首頁 女頻 都市言情 老夫人威武,重生侯府嘎嘎亂殺

第413章 怪不得他!

  夜幕低垂,朔風城王庭,燈火通明。

  沈承澤換上一身墨色錦袍,系好腰間玉帶,又不動聲色地將一枚黑色扳指戴在拇指上。

  那是元朗特製的玩意兒,關鍵時刻能保命。

  不怕一萬,就怕萬一。

  正要出門,簾子一掀,拓跋燕走了進來。

  她今日仍作男裝打扮,玉冠束髮,一身淡青色長袍襯得人清俊出塵。

  面具後的眼睛往沈承澤身上一掃,微微一亮,隨即若無其事地移開。

  「還行,能看。」她淡淡道。

  沈承澤頓時委屈上了:「就能看?我可是特意挑了一個時辰,才選定的這身行頭……」

  「行了。」拓跋燕打斷他的絮叨,嘴角卻忍不住彎了彎,「今日你要自己去赴宴,我另有安排。」

  「什麼安排?」

  「保密。」拓跋燕眼中劃過一抹狡黠:「我遲一點會到的,你放心便是。」

  「好,我等你。」沈承澤嬉皮笑臉的神色一收,鄭重點頭。

  他整了整袖口,大步跨出營帳,徑直朝主殿行去。

  ……

  殿內,燈火輝煌。

  沈承澤一進去,便感受到從四面八方投來的目光。

  主座之上,西涼王拓跋睿身披玄狐大氅,一雙鷹目銳利如刀。

  他身側,是雍容端莊的王後,雖上了年紀,但風韻猶存,眉眼間與拓跋燕有五分相似。

  再往下,大皇子拓跋烈一身虎皮長袍,目光陰沉沉地盯過來,彷彿要將沈承澤生吞活剝。

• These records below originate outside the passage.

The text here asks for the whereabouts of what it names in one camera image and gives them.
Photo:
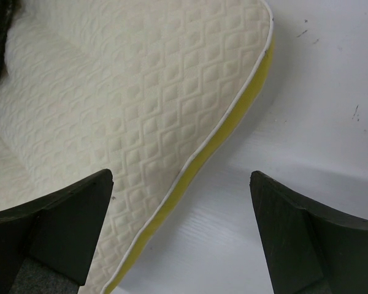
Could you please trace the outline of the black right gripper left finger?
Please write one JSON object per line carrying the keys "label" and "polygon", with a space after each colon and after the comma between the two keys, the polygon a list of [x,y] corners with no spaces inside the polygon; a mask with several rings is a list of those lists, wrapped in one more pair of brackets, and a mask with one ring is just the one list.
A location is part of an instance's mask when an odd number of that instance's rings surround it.
{"label": "black right gripper left finger", "polygon": [[113,190],[109,169],[0,211],[0,293],[77,293]]}

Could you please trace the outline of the cream pillow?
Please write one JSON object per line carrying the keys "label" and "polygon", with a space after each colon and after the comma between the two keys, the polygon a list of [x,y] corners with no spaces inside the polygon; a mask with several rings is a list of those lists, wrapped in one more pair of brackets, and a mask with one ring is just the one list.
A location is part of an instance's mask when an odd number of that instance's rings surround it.
{"label": "cream pillow", "polygon": [[110,293],[258,96],[265,1],[7,1],[0,210],[109,169],[81,293]]}

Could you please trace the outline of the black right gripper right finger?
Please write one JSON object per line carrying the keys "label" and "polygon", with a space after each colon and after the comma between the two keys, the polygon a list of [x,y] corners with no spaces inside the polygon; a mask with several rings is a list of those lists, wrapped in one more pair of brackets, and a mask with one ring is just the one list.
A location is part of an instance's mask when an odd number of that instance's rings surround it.
{"label": "black right gripper right finger", "polygon": [[274,293],[368,293],[368,220],[261,171],[250,192]]}

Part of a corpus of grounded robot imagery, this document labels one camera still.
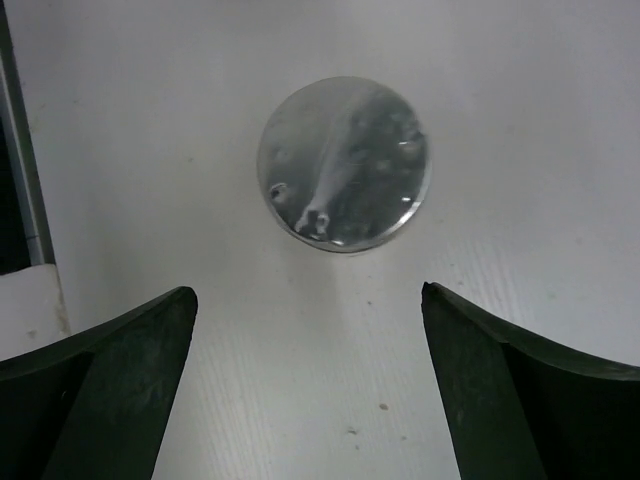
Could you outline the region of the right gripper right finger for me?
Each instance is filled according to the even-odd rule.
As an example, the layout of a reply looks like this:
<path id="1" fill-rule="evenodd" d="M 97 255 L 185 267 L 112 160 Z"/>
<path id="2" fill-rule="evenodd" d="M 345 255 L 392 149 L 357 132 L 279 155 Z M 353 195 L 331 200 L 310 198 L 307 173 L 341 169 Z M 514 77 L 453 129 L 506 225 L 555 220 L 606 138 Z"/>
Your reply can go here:
<path id="1" fill-rule="evenodd" d="M 463 479 L 636 479 L 639 369 L 509 323 L 437 283 L 425 336 Z"/>

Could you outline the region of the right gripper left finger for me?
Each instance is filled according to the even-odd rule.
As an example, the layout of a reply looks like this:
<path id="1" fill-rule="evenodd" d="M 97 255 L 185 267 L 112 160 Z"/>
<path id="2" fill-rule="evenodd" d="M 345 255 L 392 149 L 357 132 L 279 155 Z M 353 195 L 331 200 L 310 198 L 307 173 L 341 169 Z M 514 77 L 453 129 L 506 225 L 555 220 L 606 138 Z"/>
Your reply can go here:
<path id="1" fill-rule="evenodd" d="M 2 361 L 2 478 L 151 478 L 197 310 L 181 286 Z"/>

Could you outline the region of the silver lid shaker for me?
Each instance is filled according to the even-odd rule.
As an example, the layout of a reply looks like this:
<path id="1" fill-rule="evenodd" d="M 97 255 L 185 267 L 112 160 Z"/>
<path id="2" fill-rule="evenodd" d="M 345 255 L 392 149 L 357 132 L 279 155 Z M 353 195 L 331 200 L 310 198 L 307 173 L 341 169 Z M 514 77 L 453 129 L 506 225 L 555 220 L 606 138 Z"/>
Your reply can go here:
<path id="1" fill-rule="evenodd" d="M 264 201 L 297 240 L 335 253 L 381 246 L 420 208 L 428 137 L 409 102 L 376 81 L 319 80 L 286 98 L 257 151 Z"/>

  再旁邊,則是一個中原裝束的年輕人,一襲月白長衫,手執玉杯,面帶溫潤笑意,看起來人畜無害。

  應該就是拓跋燕的另一位兄長,三皇子,拓跋鋒了。

  據說此人身體稍弱,從小崇尚漢家文化,是西涼高層中少有的主和派。

  沈承澤心中有數,收回目光,上前行了一禮。

  「大靖使者沈承澤,參見西涼王、王後。」

  西涼王居高臨下打量著他,半晌才開口:「沈四公子遠道而來,辛苦了。聽說,你是來求娶孤的九公主?」

  「是!」沈承澤鄭重點頭。

  西涼王卻不置可否,隻是端起酒盞,漫不經心道:「說起來,沈家商隊可不得了啊,你們去年從西涼賺走了多少金銀,孤心裡有數。

  如今,你既來求親,孤倒想問問……你有何誠意?」

  此言一出,滿座武將紛紛附和。

  「就是!這大靖商人的銀子,可都是從咱們西涼賺走的!」

  「竟然還有臉來提親,呸!真是不要臉!」

  沈承澤面色不變,微微一笑。

  他非但沒退,反而上前一步,聲音清朗,擲地有聲:「各位大人,可是冤枉我沈家了。」

  「敢問諸位,我沈家商隊入關之前,西涼鐵騎穿的是什麼?粗製皮甲!如今穿的是什麼?精鋼甲!」

  「以前牧民過冬,要餓死多少人?上千人!如今呢?隻要三文錢,就能在集市上買到一斤粟米!」

  他環視四周,目光如炬:

  「我沈家商路,從來不是來搶西涼財富,而是送來了能讓西涼百姓吃飽穿暖的好東西。

  這是真正的好買賣,讓兩家人都得到了好處。陛下,您說是不是這個理?」

  此言一出,原本氣勢洶洶的武將們都愣住了。

  有人下意識摸了摸身上嶄新的精良鎧甲,有人想起家中今年剛添置的絲被,一時間竟然無法反駁。

  西涼王眼中掠過一絲讚賞,微不可察地點了點頭。

  然而——

  「說得好聽!」大皇子拓跋烈霍然起身,眼中怒火幾乎要噴出來。

  在集市上被羞辱的仇還歷歷在目,此刻見父王竟對這大靖商人露出欣賞之色,他再也按捺不住。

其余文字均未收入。